Conversation

Assuming one language does take the throne from C/C++, even the ultimate winner may have a significantly smaller niche than C/C++ ever had - for a large part of their life they were used as general purpose languages rather than just "system" or "perf matters" languages.
2
1
Agreed. Hopefully we'll be left with a systems language focused on system stuff. My bet is on Rust or a future entrant. Swift is an Apple thing and Apple things usually stay Apple things. Of course, if Apple takes over the world, we'll all be writing OSes in Swift I guess.
3
1
Rust has some great engineers and researchers working on it too.
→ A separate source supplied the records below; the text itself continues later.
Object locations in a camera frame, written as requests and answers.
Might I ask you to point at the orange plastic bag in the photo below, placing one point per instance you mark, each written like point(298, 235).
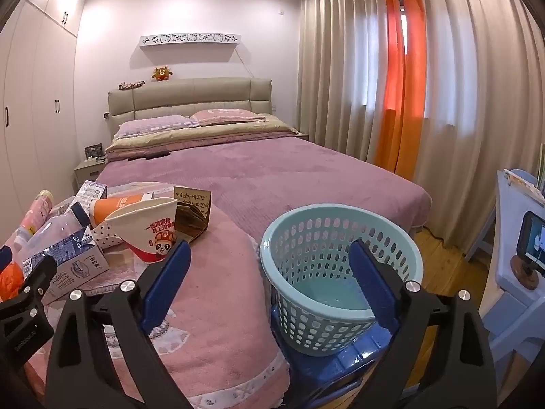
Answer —
point(8, 283)

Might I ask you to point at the blue patterned carton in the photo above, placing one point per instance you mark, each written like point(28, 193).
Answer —
point(91, 194)

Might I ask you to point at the white wardrobe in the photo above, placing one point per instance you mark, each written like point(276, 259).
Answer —
point(38, 93)

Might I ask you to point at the purple bedspread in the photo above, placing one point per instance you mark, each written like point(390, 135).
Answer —
point(276, 170)

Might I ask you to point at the pink pillow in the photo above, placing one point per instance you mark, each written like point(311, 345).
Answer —
point(225, 116)

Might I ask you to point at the orange curtain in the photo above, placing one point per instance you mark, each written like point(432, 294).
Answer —
point(398, 93)

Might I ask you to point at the purple pillow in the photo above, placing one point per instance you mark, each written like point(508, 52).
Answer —
point(149, 125)

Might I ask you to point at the white and blue milk carton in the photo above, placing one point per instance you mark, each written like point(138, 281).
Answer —
point(81, 268)

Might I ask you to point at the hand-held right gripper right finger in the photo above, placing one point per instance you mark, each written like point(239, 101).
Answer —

It's the first mainstream usage of region types, and lots of innovation / research has had to happen to make that work well. Cyclone laid some of the earlier groundwork for it too. I'm sure others will build on it.
1
2
Whether or not Rust displaces C substantially, it making these features usable enough to have widespread adoption makes it very successful. It's still pushing the boundaries of the region typing model, including very nice libraries designed around it, safe data parallelism, etc.
2
1
Yes, it still uses LLVM as the backend for the official compiler toolchain. They switched to using their a mid-end intermediate representation internal to the Rust compiler (MIR) like Swift rather than generating LLVM IR directly. It leads to much leaner, more optimized LLVM IR.